What needs to be done: An exact copy of all the data is required.

(Recorded information Opens)

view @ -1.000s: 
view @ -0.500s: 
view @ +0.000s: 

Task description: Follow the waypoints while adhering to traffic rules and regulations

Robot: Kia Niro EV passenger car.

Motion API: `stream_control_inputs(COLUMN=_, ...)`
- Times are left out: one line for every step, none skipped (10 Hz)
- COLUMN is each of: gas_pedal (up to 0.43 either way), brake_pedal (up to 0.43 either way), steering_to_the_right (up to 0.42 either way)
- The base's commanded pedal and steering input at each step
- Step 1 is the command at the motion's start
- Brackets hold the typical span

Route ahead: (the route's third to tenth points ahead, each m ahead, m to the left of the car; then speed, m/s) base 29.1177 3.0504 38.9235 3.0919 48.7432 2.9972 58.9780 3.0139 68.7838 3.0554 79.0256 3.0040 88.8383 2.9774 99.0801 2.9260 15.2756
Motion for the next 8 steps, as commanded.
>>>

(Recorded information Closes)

Response to this exercise:
view @ -1.000s: 
view @ -0.500s: 
view @ +0.000s: 

Task description: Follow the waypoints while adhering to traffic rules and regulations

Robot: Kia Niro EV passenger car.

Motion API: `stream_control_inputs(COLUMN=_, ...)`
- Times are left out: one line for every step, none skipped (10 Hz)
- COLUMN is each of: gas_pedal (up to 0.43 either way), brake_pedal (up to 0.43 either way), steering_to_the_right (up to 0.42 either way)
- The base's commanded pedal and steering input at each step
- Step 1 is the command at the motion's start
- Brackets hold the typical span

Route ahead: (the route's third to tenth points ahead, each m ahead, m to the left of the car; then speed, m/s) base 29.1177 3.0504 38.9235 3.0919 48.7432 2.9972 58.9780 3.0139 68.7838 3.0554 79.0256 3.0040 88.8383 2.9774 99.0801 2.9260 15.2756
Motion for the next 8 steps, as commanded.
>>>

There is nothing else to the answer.